I tried not to be noticed as I crept into class.
It had been a long drive, in heavy traffic after a long day, and I was late. I wanted just to slip quietly into the room, but Herb, the sales trainer that night, noticed me and announced, “Hey, it’s Mike Stammer – the cold call king of Tarrant County!”
I have to admit that I kind of puffed up.
“Yea! That’s me!” I thought. I had been out prospecting most of the day and despite my exhaustion I knew that I was a good cold call prospector.
I’m a bit slow sometimes, so it was quite a while before I realized Herb’s real message was, “Here’s a guy who is too dumb to figure out how to build his business without constant cold calling.”
Yep. Herb was calling me dumb, and I was too thick even to know it.
Old habits can be hard to break. The job I had at the time required constant cold calling. I had started my sales career with that company. It was all I knew, and it was all I could see as the way to go forward. It made me a pretty darned good prospector, but I was essentially starting over every single day. Yes, I had some good prospecting habits, but too much of pretty much anything is not really good.
A year or two later I had left that company and was now in the same training company where I had met Herb. Now I was a trainer and not just responsible for new accounts. But we had a rule: If you want to train, sell some training. It was a kind of “eat what you kill” policy. I had been there a few months when one of the partners took me aside for “the talk.”
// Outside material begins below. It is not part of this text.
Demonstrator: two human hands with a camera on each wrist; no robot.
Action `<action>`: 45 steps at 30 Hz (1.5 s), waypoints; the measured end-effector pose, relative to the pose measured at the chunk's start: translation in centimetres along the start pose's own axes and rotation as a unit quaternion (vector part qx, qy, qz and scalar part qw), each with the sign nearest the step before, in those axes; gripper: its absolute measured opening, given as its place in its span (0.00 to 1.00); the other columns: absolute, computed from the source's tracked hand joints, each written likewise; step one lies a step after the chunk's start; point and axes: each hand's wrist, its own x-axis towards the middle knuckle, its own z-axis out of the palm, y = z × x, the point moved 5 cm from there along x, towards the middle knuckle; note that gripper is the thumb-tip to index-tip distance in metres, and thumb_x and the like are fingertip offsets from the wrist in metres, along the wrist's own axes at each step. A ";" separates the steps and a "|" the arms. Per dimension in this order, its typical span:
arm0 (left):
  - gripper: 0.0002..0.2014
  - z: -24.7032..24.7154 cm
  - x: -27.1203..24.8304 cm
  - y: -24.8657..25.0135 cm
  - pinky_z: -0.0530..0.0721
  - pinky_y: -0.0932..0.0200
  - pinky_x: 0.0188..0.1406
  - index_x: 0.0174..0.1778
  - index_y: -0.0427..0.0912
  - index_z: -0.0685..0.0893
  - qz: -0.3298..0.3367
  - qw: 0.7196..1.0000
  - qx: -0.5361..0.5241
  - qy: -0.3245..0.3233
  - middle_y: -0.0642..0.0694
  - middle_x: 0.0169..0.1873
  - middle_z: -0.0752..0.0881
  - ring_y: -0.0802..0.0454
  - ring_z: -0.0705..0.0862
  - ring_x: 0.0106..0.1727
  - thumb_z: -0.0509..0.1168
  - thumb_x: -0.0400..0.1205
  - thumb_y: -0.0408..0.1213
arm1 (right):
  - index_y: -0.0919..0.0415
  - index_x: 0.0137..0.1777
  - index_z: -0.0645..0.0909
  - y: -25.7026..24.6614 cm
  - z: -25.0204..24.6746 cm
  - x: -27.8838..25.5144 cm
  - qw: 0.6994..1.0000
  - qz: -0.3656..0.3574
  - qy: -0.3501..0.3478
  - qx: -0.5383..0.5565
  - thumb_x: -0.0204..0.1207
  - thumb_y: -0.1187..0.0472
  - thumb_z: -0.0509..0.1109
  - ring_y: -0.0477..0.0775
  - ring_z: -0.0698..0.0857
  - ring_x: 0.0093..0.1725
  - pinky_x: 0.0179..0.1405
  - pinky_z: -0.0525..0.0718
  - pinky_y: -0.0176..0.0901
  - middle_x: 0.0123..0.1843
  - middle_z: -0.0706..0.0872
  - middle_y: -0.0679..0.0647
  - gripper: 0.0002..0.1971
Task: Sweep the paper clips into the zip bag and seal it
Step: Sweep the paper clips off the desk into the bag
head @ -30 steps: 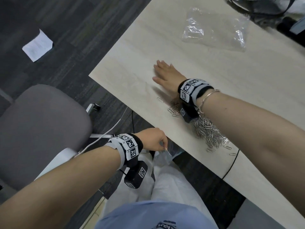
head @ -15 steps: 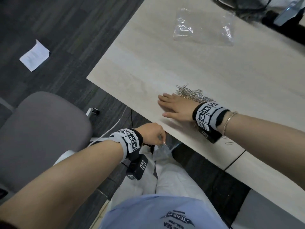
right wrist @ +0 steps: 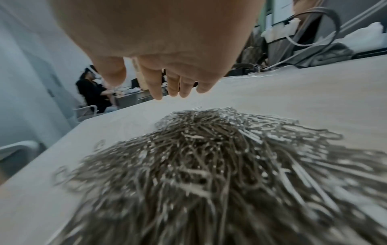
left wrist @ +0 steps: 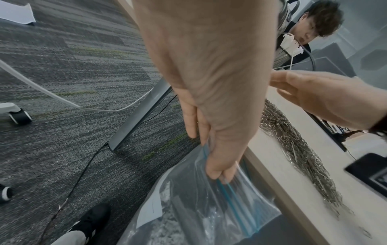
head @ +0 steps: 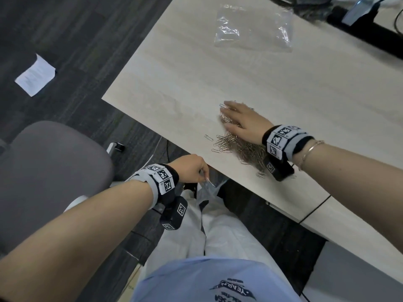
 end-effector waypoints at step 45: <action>0.06 0.9 0.8 -1.5 0.84 0.49 0.50 0.44 0.47 0.90 0.115 0.991 0.064 -0.003 0.47 0.45 0.89 0.49 0.85 0.46 0.68 0.75 0.36 | 0.55 0.83 0.50 1.1 4.2 -1.7 0.967 0.244 0.072 0.019 0.84 0.42 0.41 0.56 0.44 0.84 0.80 0.36 0.59 0.85 0.47 0.56 0.30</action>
He thought I had a prospecting problem.
“Mike,” he said, “I want you out of the cold call business in six months. Find a better way!”
He was right. Constant cold marketing flew in the face of what we were selling as one of the results of our training: a solid selling system that generates high value referral clients. I was just a bit stuck on what a better way might be for me. Cold marketing seemed so normal.
So I found a better way.
I started teaching by example.
I took every non-cold prospecting tool we were teaching and put them at the top of my tool kit.
It wasn’t easy. While I never have had a hard time breaking the ice when meeting people – I WAS a cold call king, remember – this new approach was really different. Fortunately my older brother the engineer didn’t get all the process and system smarts in the family. I saw that I needed systems and processes that would help me.
I started with newsletters.
As far back as 1995 I had done newsletters for my tribe. So I started by gathering a current list of everything I knew that was going on in the area that involved networking possibilities. People could get it via fax-on-demand. (Yea. I’m old.) That evolved into an online calendar anyone could access. This was long before Meetup and Eventbrite joined the game. People started coming to me because I was the one who knew where stuff was happening.
The lessons?
The tour guide meets everyone, and they want to talk to you.
Be a source of continued value, and people will seek you out.
Then there were cards and notes.
From my earliest days, I had developed a habit of handwriting thank you notes after every meeting. Eventually my contact circle became so large that I added an online system to make it faster and keep me on track. (You can see that here.) The newsletters – even this blog – are great for providing value, but they are still mass media. What the personal notes and cards provided was something that said,”I know you as a real person, a special individual, and you are important to me.” It is a habit that I strive to keep active every day of my life to this day.
I started making “hello” calls.
These are not prospecting calls. They are personal touches just to find out how someone is doing. They may take a bit of time, but if you want Top Of Mind Awareness (TOMA) with your network, the personal touches (phone, cards, notes) will take you right to the top. Emails and text, not so much. Same with Facebook and messenger services. While they are better than silence, they pale in comparison to the personal touches.
And there is a simple reason.
It is because it is about relationships.
The backbone of relationship marketing is very simple and very old. Emerson called it The Law of Compensation.
I can still cold call, and I am still quite good at it. But it’s just for practice now. It is so much better to reap than to always be hunting.